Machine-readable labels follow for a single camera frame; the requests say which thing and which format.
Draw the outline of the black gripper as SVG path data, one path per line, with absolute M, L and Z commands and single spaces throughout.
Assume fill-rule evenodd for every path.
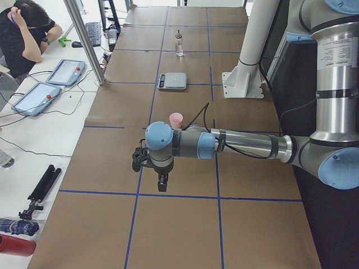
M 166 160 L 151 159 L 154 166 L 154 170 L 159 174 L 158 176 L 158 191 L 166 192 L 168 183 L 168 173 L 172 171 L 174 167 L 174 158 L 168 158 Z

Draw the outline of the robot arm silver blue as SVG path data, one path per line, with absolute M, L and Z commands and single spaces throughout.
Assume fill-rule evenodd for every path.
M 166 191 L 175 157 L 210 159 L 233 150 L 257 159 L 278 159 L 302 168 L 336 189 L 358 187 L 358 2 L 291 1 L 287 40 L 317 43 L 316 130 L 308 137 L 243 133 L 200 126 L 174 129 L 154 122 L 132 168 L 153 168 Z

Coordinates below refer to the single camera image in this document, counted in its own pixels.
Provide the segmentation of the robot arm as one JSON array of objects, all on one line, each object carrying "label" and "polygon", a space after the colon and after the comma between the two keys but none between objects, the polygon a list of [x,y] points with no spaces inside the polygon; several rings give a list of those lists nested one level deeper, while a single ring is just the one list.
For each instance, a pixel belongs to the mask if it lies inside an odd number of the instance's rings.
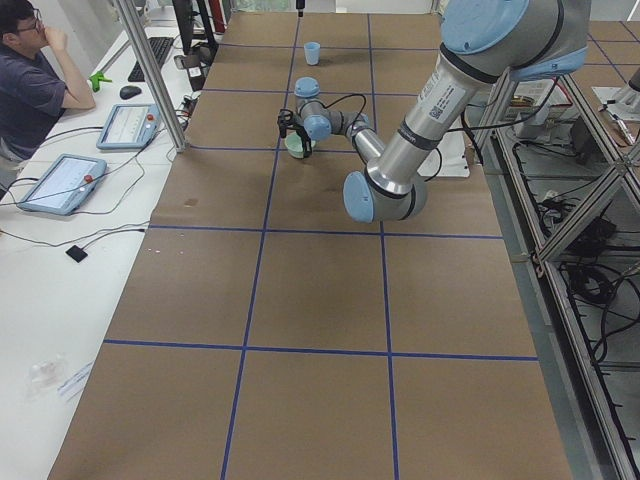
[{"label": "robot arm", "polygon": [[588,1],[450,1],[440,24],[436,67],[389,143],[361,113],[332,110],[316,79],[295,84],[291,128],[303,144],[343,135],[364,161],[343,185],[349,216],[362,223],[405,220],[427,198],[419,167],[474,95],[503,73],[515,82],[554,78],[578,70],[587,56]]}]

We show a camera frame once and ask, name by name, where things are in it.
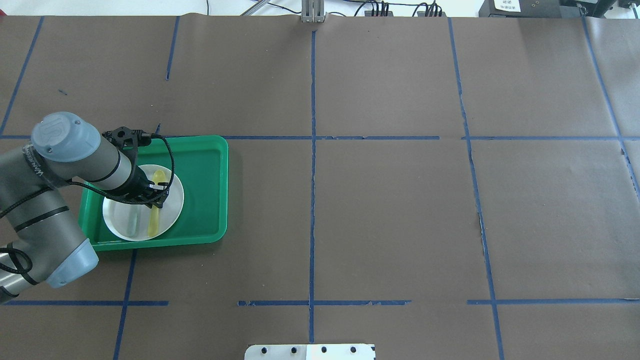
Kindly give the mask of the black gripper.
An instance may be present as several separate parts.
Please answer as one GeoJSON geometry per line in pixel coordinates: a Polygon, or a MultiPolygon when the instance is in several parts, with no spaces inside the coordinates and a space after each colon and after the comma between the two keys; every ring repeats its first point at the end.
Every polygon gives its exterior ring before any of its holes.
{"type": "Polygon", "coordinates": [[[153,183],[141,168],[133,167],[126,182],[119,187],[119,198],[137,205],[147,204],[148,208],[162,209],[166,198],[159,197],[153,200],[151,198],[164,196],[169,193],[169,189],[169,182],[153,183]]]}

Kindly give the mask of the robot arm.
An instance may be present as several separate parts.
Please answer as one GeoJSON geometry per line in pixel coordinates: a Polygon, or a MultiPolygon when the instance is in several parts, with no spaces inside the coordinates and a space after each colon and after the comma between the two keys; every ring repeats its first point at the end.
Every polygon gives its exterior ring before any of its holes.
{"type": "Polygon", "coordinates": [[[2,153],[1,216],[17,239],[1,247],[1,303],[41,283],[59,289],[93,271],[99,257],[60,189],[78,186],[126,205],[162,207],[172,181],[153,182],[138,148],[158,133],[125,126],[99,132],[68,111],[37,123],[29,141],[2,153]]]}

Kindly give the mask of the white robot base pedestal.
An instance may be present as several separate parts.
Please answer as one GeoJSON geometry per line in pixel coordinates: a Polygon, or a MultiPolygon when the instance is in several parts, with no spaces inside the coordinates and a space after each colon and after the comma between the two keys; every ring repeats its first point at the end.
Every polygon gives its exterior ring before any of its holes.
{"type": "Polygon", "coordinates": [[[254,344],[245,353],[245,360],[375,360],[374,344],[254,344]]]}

++++++++++++++++++++

## WORK ITEM:
Search the records for the string "data", and copy every line that holds it.

## RESPONSE AREA:
Draw the outline of the black gripper as SVG path data, one path per line, with absolute M, L and Z commands and single spaces throughout.
Draw the outline of the robot arm silver blue as SVG path data, one path per line, with absolute M, L and Z commands and single spaces throughout.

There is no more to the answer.